Hint: Seems like a record field typo. Maybe field2 should be field0?

Post-hoc the Elm compiler helpfully attempts a string comparison to detect that maybe there’s a field typo, but it doesn’t give me the exact line that went wrong and so the compiler can’t be sure, it’s really just guessing based off the string comparison (a similar string guessing strategy would also work for extensible unions of course).

Now let’s focus on more prosaic environments. Right now in Elm if I create a record and mistype a field I don’t get a localized error message, I only get an error message for the entire expression. Again, post-hoc the Elm compiler attempts a string comparison, but that’s the best it can do.

type alias MyRecord =
    { a : Int
    , b : Int
    , c : Int
    }

record : MyRecord
record =
    { a = 0
    , b = 0
    , cc = 0
    }

yields

Something is off with the body of the `record` definition:

 9|>    { a = 0
10|>    , b = 0
11|>    , cc = 0
12|>    }

The body is a record of type:

    { a : number, b : number1, cc : number2 }

But the type annotation on `record` says it should be:

    MyRecord

Hint: Seems like a record field typo. Maybe cc should be c?

We’re saved by a post-hoc string comparison that detects cc (a strategy which of course could be used for extensible unions), but this is a pretty fragile strategy, that could easily break down for more complex expressions. Indeed, as Evan points out with his case example, this would be bad for records of hundreds of lines.

Something like the following would be better; it’s localized to exactly the line that went wrong, which is helpful in long record definitions!

Something is off with the body of the `record` definition:

11|     , cc = 0
          ^^^^^^

This field is

    cc

But the type annotation on this record only has these fields

    { a : number, b : number1, c : number2 }

Hint: Seems like a record field typo. Maybe cc should be c?

It may be puzzling that this doesn’t already happen in Elm, but I’ll get to why in the next section.

In fact, for a lot of cases, we don’t need to hypothesize about what error messages would look like for extensible unions. Keeping in mind that the typing rules for extensible unions are the exact same as for extensible records, we can just use extensible records to get a rough idea of what the error messages look like.
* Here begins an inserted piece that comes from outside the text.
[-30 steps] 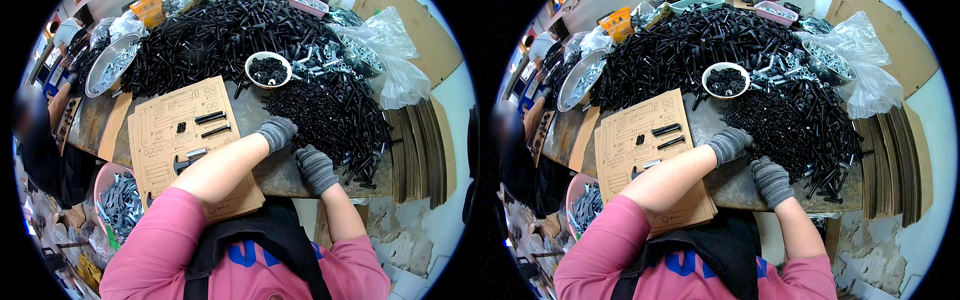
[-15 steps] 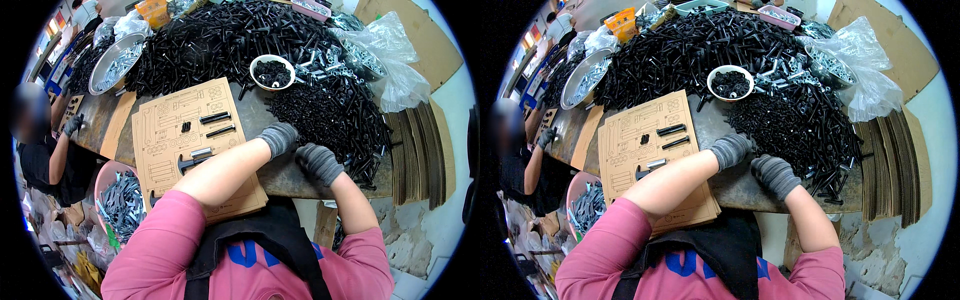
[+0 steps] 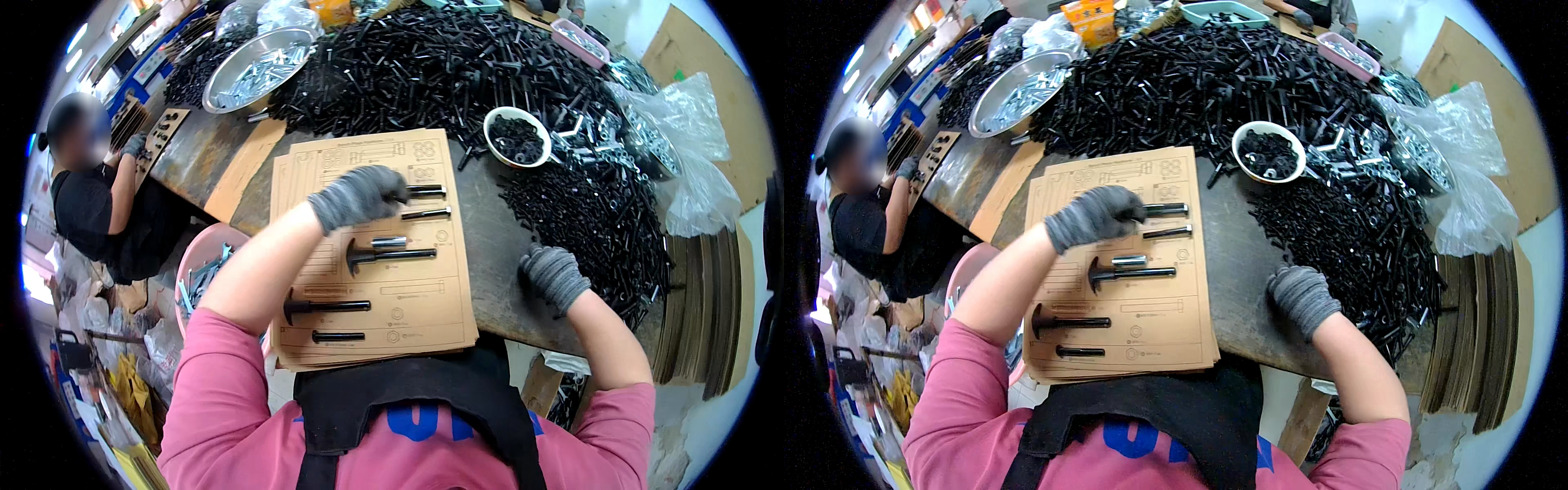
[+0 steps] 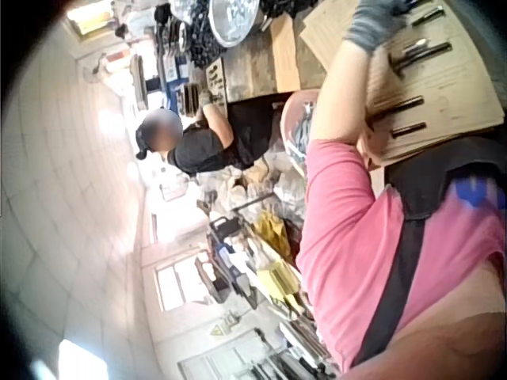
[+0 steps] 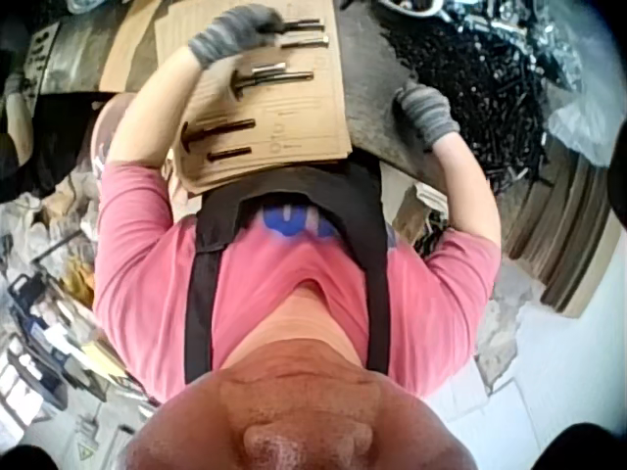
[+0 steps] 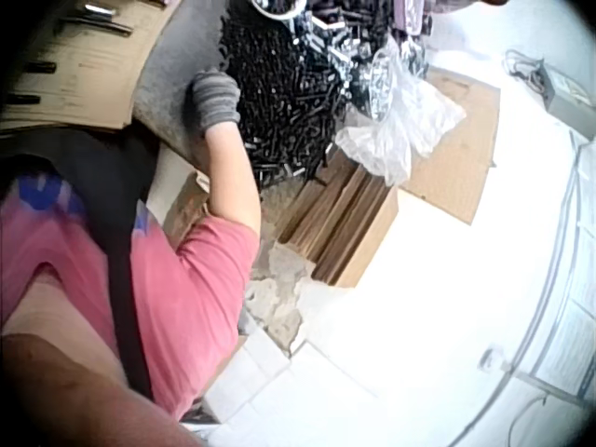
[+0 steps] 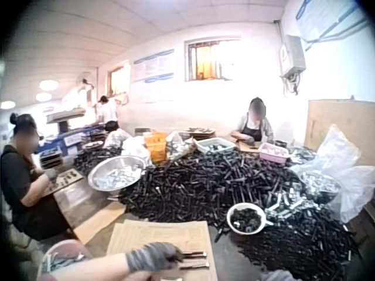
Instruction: The person assembles a tool kit by picking various metal tools and small parts from piles on a table and placing them into designated slots on a cardboard insert. The person repeats this process for multiple kits, handling hammers, wrenches, and other hardware components.
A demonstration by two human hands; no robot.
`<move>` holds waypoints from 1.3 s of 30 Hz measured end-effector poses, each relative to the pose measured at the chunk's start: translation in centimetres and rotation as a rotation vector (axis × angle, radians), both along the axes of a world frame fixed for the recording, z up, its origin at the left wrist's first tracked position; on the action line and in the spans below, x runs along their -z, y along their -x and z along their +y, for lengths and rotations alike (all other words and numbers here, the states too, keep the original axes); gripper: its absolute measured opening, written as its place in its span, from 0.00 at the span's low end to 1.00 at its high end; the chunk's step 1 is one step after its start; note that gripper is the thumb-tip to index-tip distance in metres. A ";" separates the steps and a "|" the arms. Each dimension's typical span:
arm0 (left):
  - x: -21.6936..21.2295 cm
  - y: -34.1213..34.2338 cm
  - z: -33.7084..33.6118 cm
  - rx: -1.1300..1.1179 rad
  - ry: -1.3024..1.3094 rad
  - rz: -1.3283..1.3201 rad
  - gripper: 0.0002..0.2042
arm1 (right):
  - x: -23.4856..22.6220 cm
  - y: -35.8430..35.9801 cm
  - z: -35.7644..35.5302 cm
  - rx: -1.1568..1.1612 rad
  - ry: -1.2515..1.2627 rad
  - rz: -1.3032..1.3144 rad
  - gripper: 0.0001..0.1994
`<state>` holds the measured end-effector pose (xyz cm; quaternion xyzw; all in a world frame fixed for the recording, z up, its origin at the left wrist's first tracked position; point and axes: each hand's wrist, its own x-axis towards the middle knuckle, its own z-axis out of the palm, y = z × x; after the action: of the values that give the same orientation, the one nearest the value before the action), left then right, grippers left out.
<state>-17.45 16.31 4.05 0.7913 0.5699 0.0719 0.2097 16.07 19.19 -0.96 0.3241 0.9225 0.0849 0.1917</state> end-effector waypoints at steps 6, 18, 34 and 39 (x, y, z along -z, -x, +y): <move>0.9 10.0 -1.3 -0.019 0.172 0.282 0.12 | -2.5 2.8 2.0 -0.016 0.107 0.288 0.07; -1.1 7.6 -5.6 -0.121 -0.201 -0.337 0.19 | -5.3 21.4 1.2 0.076 0.717 0.697 0.11; 4.2 10.7 -7.9 -0.523 -0.165 -0.029 0.11 | -2.1 30.6 1.1 -0.303 0.227 0.360 0.11; 3.5 9.1 -6.9 -0.606 -0.042 -0.123 0.17 | -1.2 31.4 1.6 -0.176 0.204 0.366 0.09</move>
<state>-26.57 9.40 0.51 0.5838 0.7643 0.1910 0.1963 -15.31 20.78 0.24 0.2311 0.9705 -0.0526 0.0446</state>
Now we can’t implement some of our base functions, but that’s okay, we’re mainly looking for type errors anyways.

import Debug

-- At a type level, basically equivalent to
-- case0 : b -> a + @Case0 b
-- case0 x = @Case0 x
case0Tag : b -> { a | case0 : b }
case0Tag = Debug.todo "Not actually implementable currently"

Indeed, we can bang out almost exactly Evan’s scenario with the wood chuck and fox sentence and see what happens with Elm’s current case statement in the presence of annotations. It’s long so I’ve included it in an Ellie rather than include the code inline here. https://ellie-app.com/9QgYLvwbMbka1. The thing to notice here is that the error messages refer to the exact line that went wrong rather than the entire expression!

So all is not hopeless with extensible unions and error messages in Elm currently.

Nonetheless Evan is right that extensible union case match statement I’ve presented them with Leijen’s formalism will result in a similar error message to what’s going on with record creation. This is because at their heart both of these are relying on nested applications of polymorphic functions and nesting plus polymorphism can often destroy the locality of error messages.

Which brings me to…

Why is it hard to create good error messages for row-polymorphic code

Let’s review why polymorphic code is hard to create good error messages for.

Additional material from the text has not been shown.